[[ Provided records open ]]
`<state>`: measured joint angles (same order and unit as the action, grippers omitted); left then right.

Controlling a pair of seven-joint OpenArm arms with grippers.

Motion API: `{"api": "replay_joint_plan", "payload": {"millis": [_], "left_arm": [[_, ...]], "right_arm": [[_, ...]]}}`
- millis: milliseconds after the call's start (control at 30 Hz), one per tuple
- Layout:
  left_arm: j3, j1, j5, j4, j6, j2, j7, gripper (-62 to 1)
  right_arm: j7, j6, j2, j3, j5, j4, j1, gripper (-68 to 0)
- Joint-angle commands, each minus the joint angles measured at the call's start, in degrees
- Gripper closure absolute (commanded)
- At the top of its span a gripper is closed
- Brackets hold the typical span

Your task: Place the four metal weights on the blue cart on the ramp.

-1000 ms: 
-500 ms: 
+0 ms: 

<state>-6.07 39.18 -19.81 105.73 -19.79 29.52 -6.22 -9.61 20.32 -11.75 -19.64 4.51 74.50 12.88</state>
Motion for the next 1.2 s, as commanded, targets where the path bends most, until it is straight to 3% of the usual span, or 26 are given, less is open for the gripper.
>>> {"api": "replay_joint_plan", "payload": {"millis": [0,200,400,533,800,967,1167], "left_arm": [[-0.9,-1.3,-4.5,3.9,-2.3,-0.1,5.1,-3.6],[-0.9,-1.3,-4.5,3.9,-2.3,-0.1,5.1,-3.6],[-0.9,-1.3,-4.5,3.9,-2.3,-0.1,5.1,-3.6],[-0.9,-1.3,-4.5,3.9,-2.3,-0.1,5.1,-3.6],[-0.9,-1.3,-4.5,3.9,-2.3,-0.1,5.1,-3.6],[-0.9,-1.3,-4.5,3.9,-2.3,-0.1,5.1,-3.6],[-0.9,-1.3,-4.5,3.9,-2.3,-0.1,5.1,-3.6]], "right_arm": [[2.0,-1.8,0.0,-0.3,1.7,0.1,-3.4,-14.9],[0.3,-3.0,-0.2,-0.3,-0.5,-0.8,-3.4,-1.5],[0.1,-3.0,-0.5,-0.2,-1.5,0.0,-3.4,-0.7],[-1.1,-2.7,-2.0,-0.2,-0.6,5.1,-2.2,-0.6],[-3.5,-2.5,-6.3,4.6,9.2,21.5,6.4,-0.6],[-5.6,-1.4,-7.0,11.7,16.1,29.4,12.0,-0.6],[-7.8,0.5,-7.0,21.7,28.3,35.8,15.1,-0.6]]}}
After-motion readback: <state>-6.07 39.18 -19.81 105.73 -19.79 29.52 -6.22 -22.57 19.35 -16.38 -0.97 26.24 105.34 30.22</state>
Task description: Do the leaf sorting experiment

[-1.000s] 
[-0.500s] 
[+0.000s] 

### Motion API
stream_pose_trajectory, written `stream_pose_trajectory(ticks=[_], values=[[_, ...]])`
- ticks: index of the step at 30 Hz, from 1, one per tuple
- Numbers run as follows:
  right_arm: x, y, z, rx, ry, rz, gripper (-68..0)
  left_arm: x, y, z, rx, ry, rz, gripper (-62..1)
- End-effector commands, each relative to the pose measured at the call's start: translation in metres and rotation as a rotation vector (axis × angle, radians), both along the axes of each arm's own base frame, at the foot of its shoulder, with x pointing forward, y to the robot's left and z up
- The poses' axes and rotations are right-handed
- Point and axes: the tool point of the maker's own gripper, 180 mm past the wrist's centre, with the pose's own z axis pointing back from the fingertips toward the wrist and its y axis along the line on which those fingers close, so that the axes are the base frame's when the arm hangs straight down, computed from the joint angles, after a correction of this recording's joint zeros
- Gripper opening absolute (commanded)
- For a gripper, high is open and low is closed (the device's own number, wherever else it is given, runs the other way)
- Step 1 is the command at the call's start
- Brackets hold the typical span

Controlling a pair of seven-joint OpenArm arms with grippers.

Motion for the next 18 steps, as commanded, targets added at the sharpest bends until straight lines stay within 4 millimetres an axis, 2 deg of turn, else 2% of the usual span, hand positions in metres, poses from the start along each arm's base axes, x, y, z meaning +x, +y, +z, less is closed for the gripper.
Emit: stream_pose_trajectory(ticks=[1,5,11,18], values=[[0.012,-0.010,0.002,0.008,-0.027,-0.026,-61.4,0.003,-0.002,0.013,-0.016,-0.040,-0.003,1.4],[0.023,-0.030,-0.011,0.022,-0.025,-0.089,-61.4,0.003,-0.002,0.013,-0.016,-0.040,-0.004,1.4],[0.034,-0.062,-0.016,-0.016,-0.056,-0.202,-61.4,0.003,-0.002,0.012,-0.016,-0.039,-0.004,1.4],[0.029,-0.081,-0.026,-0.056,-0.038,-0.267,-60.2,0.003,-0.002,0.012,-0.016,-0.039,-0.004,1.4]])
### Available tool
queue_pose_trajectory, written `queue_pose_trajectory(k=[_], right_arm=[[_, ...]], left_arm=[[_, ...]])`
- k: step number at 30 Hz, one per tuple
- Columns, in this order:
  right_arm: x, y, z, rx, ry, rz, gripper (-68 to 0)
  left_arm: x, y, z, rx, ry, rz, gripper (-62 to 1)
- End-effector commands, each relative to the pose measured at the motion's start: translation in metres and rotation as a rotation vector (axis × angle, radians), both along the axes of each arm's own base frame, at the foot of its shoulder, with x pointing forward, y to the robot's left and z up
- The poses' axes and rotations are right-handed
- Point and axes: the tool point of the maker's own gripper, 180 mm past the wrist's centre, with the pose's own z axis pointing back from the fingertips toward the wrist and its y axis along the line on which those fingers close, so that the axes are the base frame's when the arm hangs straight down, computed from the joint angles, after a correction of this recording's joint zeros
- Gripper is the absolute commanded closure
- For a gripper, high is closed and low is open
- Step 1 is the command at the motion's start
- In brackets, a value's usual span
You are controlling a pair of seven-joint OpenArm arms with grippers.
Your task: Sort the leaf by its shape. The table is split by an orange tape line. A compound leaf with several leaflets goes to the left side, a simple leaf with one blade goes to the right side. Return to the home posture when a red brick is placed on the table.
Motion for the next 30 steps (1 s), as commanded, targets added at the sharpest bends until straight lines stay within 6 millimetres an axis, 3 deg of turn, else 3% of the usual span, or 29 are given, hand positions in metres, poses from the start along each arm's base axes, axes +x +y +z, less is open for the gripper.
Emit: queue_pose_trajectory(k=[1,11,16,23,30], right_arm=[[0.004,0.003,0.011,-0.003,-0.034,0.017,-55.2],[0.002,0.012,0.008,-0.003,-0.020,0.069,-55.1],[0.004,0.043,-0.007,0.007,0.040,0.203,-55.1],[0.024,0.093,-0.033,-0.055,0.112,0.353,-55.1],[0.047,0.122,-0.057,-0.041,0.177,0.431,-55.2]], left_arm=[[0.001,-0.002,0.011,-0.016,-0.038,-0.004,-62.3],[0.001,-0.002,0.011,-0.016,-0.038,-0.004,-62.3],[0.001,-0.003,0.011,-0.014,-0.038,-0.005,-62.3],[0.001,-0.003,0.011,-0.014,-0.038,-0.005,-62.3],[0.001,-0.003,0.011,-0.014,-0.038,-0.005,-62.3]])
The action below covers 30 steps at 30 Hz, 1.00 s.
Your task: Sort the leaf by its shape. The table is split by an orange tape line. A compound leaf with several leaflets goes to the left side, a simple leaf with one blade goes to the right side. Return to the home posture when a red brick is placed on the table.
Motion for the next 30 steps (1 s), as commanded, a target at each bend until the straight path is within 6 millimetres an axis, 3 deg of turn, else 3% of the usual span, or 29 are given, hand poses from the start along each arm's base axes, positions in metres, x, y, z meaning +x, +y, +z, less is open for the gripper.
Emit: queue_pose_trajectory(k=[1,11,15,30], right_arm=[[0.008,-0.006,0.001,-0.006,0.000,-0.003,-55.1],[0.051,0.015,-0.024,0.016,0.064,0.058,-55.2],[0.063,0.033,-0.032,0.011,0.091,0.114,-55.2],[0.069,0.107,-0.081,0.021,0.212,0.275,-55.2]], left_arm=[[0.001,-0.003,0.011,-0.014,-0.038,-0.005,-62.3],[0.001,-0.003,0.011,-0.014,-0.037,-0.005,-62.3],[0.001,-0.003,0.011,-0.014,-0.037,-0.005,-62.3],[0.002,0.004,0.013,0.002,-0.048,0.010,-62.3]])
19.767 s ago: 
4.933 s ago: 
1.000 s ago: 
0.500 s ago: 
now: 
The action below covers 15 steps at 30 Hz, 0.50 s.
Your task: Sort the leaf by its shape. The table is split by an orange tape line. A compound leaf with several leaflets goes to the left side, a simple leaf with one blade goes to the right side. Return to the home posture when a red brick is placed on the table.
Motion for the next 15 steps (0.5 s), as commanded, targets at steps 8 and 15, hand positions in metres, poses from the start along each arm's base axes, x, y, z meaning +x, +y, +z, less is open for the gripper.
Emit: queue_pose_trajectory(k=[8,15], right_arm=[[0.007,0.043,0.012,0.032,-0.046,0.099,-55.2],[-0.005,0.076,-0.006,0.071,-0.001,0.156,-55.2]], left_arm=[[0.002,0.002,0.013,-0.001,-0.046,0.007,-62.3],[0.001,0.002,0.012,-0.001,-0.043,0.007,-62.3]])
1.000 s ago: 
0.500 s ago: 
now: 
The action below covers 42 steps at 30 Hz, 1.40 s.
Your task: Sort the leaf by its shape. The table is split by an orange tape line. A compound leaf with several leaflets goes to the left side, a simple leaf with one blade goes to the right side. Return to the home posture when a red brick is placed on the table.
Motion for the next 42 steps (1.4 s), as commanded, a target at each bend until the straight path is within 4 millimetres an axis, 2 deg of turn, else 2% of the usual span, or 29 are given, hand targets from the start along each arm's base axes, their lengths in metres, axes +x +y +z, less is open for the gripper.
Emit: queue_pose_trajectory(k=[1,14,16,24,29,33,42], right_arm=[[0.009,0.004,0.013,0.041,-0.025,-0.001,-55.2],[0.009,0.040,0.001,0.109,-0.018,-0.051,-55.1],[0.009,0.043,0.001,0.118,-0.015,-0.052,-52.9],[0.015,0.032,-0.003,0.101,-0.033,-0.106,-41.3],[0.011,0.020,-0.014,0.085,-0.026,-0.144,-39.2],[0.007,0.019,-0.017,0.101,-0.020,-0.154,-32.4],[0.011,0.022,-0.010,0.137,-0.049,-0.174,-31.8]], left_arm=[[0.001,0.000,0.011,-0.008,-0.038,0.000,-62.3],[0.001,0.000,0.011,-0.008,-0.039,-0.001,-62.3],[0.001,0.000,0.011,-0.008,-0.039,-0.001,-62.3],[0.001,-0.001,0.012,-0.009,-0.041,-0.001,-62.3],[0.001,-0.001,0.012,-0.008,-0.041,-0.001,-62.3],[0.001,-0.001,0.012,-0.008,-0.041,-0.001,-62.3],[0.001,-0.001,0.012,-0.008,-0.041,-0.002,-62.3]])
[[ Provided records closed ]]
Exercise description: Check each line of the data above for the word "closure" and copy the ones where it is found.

Response below:
- Gripper closure absolute (commanded)
- Gripper is the absolute commanded closure

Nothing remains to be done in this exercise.